- _WHAT THE TASK REQUIRES_: Check each line of the material for "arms" and report how many lines have it, with nothing added.

- _SUPPLIED DATA_:
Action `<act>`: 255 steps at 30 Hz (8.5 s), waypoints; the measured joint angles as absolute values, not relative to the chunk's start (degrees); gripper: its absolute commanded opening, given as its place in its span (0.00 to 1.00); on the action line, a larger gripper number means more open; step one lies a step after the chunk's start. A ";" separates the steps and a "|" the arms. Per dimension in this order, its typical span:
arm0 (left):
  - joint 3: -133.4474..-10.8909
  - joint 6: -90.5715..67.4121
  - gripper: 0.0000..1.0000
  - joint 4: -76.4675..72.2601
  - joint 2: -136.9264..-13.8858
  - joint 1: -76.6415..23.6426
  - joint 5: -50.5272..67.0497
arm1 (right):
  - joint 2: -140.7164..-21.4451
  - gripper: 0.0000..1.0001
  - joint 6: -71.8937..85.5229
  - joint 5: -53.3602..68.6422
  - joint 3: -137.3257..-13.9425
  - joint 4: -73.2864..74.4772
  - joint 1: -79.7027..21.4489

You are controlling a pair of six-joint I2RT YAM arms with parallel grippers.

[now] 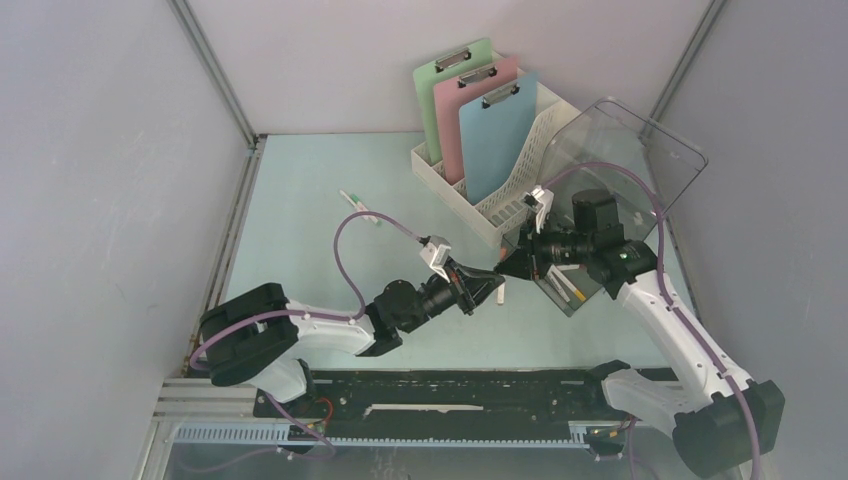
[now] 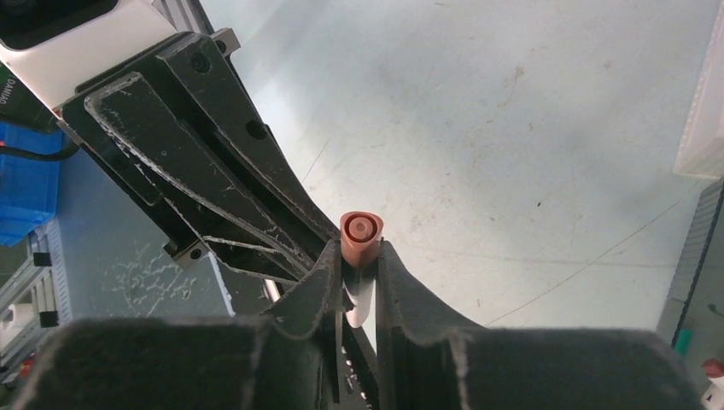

- _ANSWER TO THIS TASK_: 2